We found it sometimes difficult to work with ratings from the WMT ratings shared task because the data is spread over several archives. The following command downloads all the necessary archives and aggregates the ratings in one large JSONL file.
python -m bleurt.wmt.db_builder \
-target_language="en" \
-rating_years="2015 2016" \
-target_file=wmt.jsonl
You may use any combination of years from 2015 to 2019.
We release a subset of models used in Table 1 of our EMNLP paper below:
- Teacher (RemBERT-32)
- RemBERT-3 distilled on WMT and Wikipedia
- RemBERT-6 distilled on WMT and Wikipedia
- RemBERT-12 distilled on WMT and Wikipedia
- RemBERT-12 distilled on WMT and Wikipedia, Germanic (cluster 1)
- RemBERT-12 distilled on WMT and Wikipedia, Romance (cluster 2)
- RemBERT-12 distilled on WMT and Wikipedia, Indo-Iranian-Tamil (cluster 3)
- RemBERT-12 distilled on WMT and Wikipedia, Slavic-Finno-Ugric-Kazakh-Turkish.zip (cluster 4)
- RemBERT-12 distilled on WMT and Wikipedia, Sino-Tibetan-Japanases.zip (cluster 5)
The checkpoints page lists models that are similar to those trained for our 2020 ACL paper.
The script wmt/benchmark.py
can be used to re-trained them from scratch. It downloads ratings from the WMT website, postprocesses them,
trains a BLEURT checkpoint and computes the correlation with human ratings.
You may for instance reproduce the results of Table 2 of the paper as follows:
BERT_DIR=bleurt/test_checkpoint
BERT_CKPT=variables/variables
python -m bleurt.wmt.benchmark \
-train_years="2015 2016" \
-test_years="2017" \
-dev_ratio=0.1 \
-model_dir=bleurt_model \
-results_json=results.json \
-init_checkpoint=${BERT_DIR}/${BERT_CKPT} \
-bert_config_file=${BERT_DIR}/bert_config.json \
-vocab_file=${BERT_DIR}/vocab.txt \
-do_lower_case=True \
-num_train_steps=20000
For years 2018 and 2019, the flag average_duplicates_on_test
must be set
to False
for a direct comparison with results from the paper.

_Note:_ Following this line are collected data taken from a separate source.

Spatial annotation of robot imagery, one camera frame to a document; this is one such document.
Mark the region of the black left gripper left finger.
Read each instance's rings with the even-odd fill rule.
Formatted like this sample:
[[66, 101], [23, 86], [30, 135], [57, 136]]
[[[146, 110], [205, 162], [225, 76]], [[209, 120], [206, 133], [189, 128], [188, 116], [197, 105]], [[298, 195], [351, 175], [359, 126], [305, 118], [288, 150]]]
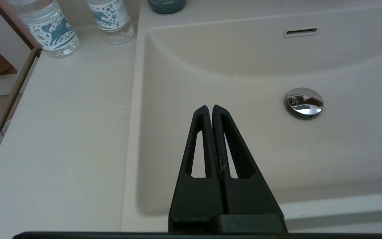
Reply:
[[[204, 178], [192, 177], [197, 135], [203, 134]], [[170, 233], [206, 233], [208, 222], [224, 213], [211, 117], [207, 106], [194, 113], [168, 214]]]

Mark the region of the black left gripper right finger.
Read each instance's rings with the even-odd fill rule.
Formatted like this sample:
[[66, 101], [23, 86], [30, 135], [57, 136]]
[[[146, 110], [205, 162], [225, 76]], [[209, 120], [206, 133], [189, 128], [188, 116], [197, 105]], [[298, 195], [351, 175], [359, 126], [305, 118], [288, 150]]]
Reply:
[[212, 125], [226, 213], [281, 216], [283, 213], [229, 111], [215, 105]]

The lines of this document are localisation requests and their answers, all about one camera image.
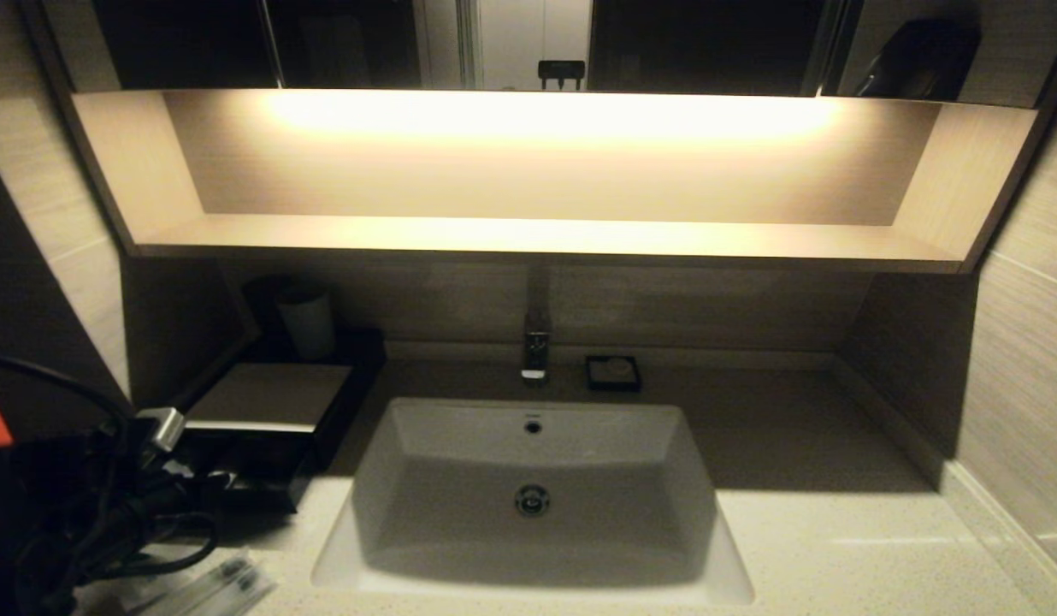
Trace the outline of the grey plastic cup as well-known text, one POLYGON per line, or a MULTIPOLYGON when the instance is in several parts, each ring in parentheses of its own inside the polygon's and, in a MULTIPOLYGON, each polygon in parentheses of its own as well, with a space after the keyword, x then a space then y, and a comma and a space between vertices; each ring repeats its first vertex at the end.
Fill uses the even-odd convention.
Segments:
POLYGON ((275 305, 299 358, 318 360, 334 353, 332 306, 324 288, 286 286, 275 295, 275 305))

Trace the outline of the grey metal plate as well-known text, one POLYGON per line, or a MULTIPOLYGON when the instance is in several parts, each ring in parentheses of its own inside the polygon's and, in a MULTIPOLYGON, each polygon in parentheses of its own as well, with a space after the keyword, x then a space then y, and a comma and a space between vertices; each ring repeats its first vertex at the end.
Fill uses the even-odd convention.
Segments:
POLYGON ((313 434, 353 368, 236 363, 186 413, 186 429, 313 434))

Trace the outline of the black storage box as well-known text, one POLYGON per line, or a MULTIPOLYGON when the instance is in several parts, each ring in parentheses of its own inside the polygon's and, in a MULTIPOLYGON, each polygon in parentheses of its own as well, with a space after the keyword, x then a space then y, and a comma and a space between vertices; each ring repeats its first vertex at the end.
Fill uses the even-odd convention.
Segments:
POLYGON ((315 433, 309 434, 315 440, 317 456, 320 459, 320 469, 324 471, 332 464, 334 456, 337 455, 344 438, 361 409, 361 403, 375 385, 377 375, 381 374, 381 368, 386 362, 387 351, 385 351, 384 336, 381 330, 376 329, 347 329, 337 332, 334 353, 328 358, 318 360, 302 360, 289 342, 281 344, 267 338, 260 338, 245 348, 238 360, 231 363, 228 370, 225 370, 215 382, 219 382, 236 363, 309 363, 352 367, 353 372, 341 387, 340 392, 337 393, 332 405, 327 409, 324 418, 318 424, 315 433))

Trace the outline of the black cup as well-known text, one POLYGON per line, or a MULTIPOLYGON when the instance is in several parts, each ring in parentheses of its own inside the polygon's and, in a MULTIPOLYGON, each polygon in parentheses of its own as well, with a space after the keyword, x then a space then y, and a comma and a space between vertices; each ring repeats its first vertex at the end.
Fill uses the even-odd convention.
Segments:
POLYGON ((292 338, 278 307, 278 299, 303 301, 312 292, 312 287, 289 275, 263 275, 251 278, 240 291, 247 307, 251 307, 252 319, 262 335, 283 344, 290 342, 292 338))

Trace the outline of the white ceramic sink basin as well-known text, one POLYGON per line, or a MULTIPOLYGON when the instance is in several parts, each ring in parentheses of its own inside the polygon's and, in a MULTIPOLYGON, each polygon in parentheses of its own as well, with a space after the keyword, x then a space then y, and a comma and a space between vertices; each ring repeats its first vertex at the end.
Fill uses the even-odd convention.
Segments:
POLYGON ((681 408, 389 402, 312 571, 368 594, 748 606, 756 592, 681 408), (548 514, 517 514, 539 484, 548 514))

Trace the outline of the chrome faucet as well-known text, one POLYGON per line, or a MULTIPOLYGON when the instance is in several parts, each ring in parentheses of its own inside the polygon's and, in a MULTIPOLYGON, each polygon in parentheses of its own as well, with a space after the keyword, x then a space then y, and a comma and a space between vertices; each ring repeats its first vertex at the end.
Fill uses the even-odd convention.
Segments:
POLYGON ((545 265, 528 266, 520 369, 520 376, 525 386, 541 388, 548 382, 552 328, 551 273, 545 265))

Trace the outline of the black soap dish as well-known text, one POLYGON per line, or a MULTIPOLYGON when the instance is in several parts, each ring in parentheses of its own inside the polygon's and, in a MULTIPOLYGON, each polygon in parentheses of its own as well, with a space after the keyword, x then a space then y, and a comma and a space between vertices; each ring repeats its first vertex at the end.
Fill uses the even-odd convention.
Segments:
POLYGON ((592 355, 586 357, 586 379, 588 389, 593 391, 618 391, 619 393, 639 393, 642 389, 641 371, 634 356, 622 356, 634 363, 635 373, 630 379, 611 379, 602 370, 602 363, 611 356, 618 355, 592 355))

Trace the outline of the lit wooden shelf niche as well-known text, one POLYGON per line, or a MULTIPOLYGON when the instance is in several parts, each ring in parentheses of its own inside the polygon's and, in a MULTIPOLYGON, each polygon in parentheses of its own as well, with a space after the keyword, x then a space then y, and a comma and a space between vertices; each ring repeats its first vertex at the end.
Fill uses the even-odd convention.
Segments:
POLYGON ((1047 113, 251 89, 75 93, 68 122, 135 256, 962 274, 1005 214, 1047 113))

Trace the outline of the small black device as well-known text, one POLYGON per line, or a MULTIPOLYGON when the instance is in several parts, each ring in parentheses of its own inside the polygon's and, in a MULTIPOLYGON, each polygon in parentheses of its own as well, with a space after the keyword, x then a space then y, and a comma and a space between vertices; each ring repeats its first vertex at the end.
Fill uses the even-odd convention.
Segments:
POLYGON ((557 90, 563 91, 568 81, 573 82, 573 90, 580 92, 586 79, 587 63, 585 60, 540 60, 537 62, 537 78, 540 89, 548 90, 552 82, 557 90))

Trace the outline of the mirror cabinet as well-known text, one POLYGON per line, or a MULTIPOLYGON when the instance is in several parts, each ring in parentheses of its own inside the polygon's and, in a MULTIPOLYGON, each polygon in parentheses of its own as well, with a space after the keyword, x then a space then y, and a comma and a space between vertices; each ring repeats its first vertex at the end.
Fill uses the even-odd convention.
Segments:
POLYGON ((21 0, 75 92, 541 91, 855 97, 897 27, 982 38, 954 102, 1031 109, 1057 63, 1057 0, 21 0))

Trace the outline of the black wall hair dryer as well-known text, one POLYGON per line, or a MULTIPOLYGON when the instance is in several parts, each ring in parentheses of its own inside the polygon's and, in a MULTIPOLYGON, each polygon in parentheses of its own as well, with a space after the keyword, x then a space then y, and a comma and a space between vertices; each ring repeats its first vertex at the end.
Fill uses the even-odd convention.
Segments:
POLYGON ((954 102, 981 38, 978 24, 941 17, 905 22, 873 56, 852 94, 954 102))

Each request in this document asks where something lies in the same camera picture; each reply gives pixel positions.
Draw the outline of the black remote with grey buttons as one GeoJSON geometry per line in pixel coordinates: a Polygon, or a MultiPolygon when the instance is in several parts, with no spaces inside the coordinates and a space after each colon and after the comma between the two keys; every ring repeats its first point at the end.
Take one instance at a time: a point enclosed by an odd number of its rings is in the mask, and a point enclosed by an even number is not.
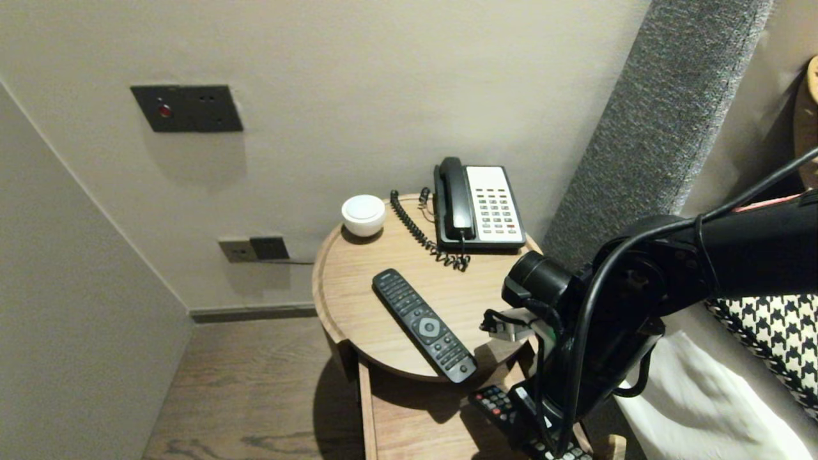
{"type": "MultiPolygon", "coordinates": [[[[487,417],[491,425],[495,426],[503,436],[506,437],[511,446],[511,435],[513,433],[512,423],[516,413],[509,398],[509,393],[500,389],[496,385],[488,385],[476,390],[468,396],[468,401],[479,410],[483,416],[487,417]]],[[[550,428],[550,422],[544,422],[546,434],[543,436],[544,451],[520,451],[511,446],[512,449],[523,452],[530,460],[593,460],[589,452],[584,451],[575,442],[570,441],[567,450],[562,456],[555,456],[553,449],[559,434],[550,428]]]]}

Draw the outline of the black Philips remote control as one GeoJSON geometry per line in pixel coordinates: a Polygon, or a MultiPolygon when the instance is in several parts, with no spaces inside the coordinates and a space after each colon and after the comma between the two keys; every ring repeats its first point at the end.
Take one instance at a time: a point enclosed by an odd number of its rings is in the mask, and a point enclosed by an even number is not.
{"type": "Polygon", "coordinates": [[[435,372],[453,383],[476,373],[473,354],[403,275],[385,269],[374,275],[372,289],[435,372]]]}

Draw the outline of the grey fabric bed base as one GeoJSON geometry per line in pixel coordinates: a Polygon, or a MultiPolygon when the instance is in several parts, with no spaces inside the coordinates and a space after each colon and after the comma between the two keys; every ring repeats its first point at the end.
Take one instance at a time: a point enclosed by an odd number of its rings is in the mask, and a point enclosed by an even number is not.
{"type": "Polygon", "coordinates": [[[603,402],[585,416],[580,424],[594,457],[601,458],[608,446],[609,436],[622,436],[626,439],[625,460],[647,460],[635,432],[614,399],[603,402]]]}

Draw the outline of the white bed sheet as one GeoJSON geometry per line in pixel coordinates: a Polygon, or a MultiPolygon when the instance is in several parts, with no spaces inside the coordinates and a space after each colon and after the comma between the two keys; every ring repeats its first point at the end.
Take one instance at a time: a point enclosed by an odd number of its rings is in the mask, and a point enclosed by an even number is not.
{"type": "Polygon", "coordinates": [[[818,460],[818,423],[703,305],[663,321],[645,390],[616,398],[648,460],[818,460]]]}

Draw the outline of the houndstooth black white pillow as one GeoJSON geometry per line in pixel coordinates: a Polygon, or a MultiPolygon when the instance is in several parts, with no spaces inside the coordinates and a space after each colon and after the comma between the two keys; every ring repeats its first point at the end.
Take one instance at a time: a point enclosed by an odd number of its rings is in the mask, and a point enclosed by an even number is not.
{"type": "Polygon", "coordinates": [[[818,426],[818,295],[712,299],[704,308],[763,361],[818,426]]]}

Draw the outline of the black and white desk telephone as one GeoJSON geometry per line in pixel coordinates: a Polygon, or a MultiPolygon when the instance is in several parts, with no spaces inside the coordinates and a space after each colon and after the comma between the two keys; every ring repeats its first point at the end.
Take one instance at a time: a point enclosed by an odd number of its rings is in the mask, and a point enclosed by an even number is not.
{"type": "Polygon", "coordinates": [[[511,254],[524,247],[526,232],[505,169],[499,165],[463,165],[472,201],[474,238],[450,240],[442,227],[437,196],[438,166],[433,170],[435,232],[439,247],[467,254],[511,254]]]}

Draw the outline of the round wooden bedside table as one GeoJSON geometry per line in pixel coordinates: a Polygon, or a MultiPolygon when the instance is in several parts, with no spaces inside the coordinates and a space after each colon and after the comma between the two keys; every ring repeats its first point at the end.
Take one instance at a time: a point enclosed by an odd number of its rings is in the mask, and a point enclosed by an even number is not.
{"type": "Polygon", "coordinates": [[[474,254],[464,273],[438,262],[421,247],[405,224],[386,207],[385,224],[369,239],[336,227],[321,246],[313,268],[316,311],[335,359],[350,363],[356,353],[385,372],[418,381],[444,383],[392,317],[372,288],[372,279],[393,268],[437,312],[478,363],[478,374],[493,372],[521,347],[495,341],[479,329],[486,309],[505,311],[502,285],[509,269],[527,251],[538,251],[529,238],[509,254],[474,254]]]}

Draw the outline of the black telephone handset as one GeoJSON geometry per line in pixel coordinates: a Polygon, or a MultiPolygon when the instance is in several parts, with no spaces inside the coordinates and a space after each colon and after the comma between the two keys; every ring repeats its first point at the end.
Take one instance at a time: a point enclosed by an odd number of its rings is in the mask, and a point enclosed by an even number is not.
{"type": "Polygon", "coordinates": [[[474,238],[472,201],[467,176],[456,157],[446,157],[438,166],[437,196],[441,199],[442,227],[450,240],[474,238]]]}

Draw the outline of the white round bowl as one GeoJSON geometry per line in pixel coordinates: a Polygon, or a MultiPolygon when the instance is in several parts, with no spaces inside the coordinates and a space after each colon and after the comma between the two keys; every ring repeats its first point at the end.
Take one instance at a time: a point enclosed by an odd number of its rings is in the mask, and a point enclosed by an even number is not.
{"type": "Polygon", "coordinates": [[[373,195],[355,195],[342,204],[344,228],[357,238],[371,238],[383,229],[386,205],[373,195]]]}

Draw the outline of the grey skirting board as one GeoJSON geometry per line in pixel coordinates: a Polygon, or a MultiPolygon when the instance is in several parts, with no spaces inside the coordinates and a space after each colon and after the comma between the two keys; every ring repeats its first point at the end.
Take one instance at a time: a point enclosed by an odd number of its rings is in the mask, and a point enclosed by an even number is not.
{"type": "Polygon", "coordinates": [[[290,318],[315,318],[318,311],[312,303],[305,305],[264,305],[247,309],[202,310],[189,314],[198,325],[233,323],[234,321],[261,321],[290,318]]]}

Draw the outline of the grey fabric headboard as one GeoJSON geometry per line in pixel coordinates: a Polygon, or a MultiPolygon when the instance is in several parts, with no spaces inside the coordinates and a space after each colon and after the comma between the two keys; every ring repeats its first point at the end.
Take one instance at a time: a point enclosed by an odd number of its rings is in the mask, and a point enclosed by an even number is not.
{"type": "Polygon", "coordinates": [[[541,250],[570,270],[626,227],[678,215],[775,0],[651,0],[541,250]]]}

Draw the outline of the beige headboard panel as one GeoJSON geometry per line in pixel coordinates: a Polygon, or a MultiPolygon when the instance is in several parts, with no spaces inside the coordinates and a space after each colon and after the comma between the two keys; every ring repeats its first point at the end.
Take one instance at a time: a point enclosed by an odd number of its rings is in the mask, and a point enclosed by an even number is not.
{"type": "Polygon", "coordinates": [[[775,0],[683,216],[714,209],[794,158],[796,93],[816,55],[818,0],[775,0]]]}

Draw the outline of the brown cushion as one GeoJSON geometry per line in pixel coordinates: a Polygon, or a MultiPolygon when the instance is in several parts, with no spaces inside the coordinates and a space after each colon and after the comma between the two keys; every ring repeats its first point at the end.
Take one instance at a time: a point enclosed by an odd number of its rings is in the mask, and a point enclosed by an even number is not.
{"type": "MultiPolygon", "coordinates": [[[[796,93],[792,134],[795,157],[818,148],[818,55],[807,63],[796,93]]],[[[807,189],[818,189],[818,157],[800,166],[799,175],[807,189]]]]}

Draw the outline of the dark grey wall socket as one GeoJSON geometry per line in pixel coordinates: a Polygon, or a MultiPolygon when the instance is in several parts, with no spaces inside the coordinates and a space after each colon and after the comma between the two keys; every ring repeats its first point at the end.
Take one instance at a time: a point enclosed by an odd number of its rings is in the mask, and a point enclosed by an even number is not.
{"type": "Polygon", "coordinates": [[[289,260],[289,250],[283,236],[255,236],[249,238],[255,259],[259,261],[289,260]]]}

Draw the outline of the beige wall socket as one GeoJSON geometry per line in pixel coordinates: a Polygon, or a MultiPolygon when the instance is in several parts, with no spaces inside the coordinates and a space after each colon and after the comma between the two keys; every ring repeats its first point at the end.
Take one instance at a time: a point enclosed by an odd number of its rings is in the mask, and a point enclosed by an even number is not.
{"type": "Polygon", "coordinates": [[[231,264],[255,263],[258,261],[258,256],[250,239],[218,240],[217,244],[231,264]]]}

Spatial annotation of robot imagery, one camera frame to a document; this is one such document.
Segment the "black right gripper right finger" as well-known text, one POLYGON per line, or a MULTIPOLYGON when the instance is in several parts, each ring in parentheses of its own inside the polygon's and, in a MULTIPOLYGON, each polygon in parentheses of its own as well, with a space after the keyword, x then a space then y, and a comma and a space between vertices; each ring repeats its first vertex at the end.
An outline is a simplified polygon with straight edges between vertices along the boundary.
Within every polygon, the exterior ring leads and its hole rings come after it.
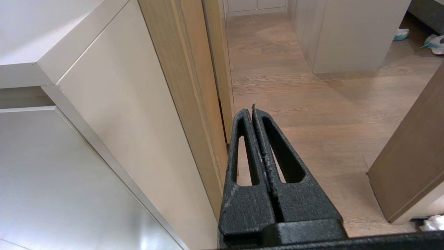
POLYGON ((342 223, 342 216, 273 117, 256 106, 252 111, 268 194, 277 221, 333 219, 342 223))

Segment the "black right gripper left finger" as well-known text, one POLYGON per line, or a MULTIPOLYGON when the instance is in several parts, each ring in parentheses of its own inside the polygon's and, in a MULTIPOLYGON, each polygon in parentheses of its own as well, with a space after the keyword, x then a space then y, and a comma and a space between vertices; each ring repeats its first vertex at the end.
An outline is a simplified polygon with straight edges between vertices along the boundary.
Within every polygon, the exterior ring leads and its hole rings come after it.
POLYGON ((263 244, 263 229, 275 223, 264 171, 251 115, 247 109, 242 109, 233 119, 219 216, 220 248, 256 248, 263 244), (240 137, 245 142, 251 186, 237 183, 240 137))

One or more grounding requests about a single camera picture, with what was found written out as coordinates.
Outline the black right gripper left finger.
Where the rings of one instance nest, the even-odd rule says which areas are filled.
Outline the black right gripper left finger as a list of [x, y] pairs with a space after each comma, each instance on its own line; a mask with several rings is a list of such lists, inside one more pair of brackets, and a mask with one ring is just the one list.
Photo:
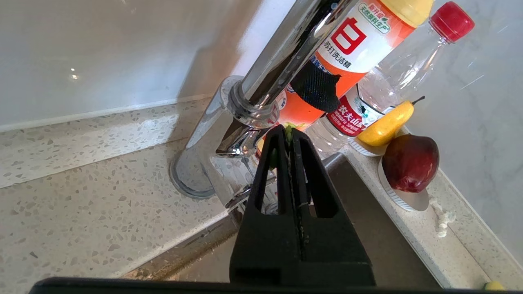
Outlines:
[[[293, 134], [279, 125], [269, 131], [230, 257], [230, 281], [303, 284], [303, 171], [295, 160]], [[272, 162], [276, 162], [278, 211], [262, 212]]]

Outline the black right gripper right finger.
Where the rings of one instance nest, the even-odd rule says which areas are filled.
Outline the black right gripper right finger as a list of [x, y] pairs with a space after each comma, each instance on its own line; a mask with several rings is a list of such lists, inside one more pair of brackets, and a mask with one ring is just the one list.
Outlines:
[[291, 130], [300, 274], [309, 285], [375, 286], [370, 259], [311, 139]]

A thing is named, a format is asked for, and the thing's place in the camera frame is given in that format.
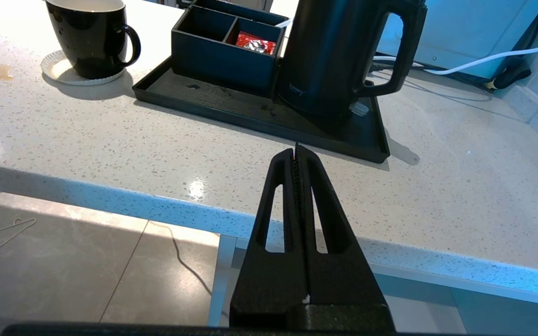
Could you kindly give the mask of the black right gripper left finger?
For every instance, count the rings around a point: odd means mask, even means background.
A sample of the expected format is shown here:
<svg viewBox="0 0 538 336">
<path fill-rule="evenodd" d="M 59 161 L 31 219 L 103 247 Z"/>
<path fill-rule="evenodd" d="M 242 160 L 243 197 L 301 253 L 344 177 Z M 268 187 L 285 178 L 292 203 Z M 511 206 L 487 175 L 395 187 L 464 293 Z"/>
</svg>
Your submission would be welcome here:
<svg viewBox="0 0 538 336">
<path fill-rule="evenodd" d="M 292 309 L 307 297 L 293 154 L 293 149 L 284 150 L 270 162 L 245 259 L 230 301 L 230 327 L 290 327 Z M 278 186 L 283 188 L 283 253 L 266 249 Z"/>
</svg>

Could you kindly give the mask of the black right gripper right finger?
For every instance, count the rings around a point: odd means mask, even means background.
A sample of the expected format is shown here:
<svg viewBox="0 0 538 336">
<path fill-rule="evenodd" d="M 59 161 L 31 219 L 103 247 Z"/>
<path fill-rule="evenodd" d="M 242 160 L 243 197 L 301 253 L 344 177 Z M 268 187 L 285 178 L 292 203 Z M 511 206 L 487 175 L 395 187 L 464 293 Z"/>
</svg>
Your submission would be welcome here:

This flag
enables averaging different ratings for each distinct reference-candidate pair,
which the organizers of the WMT shared task started doing in 2018.
The exact correlations will probably be different from those reported in the paper because of differences in setup and initialization (expect differences between 0.001 and 0.1).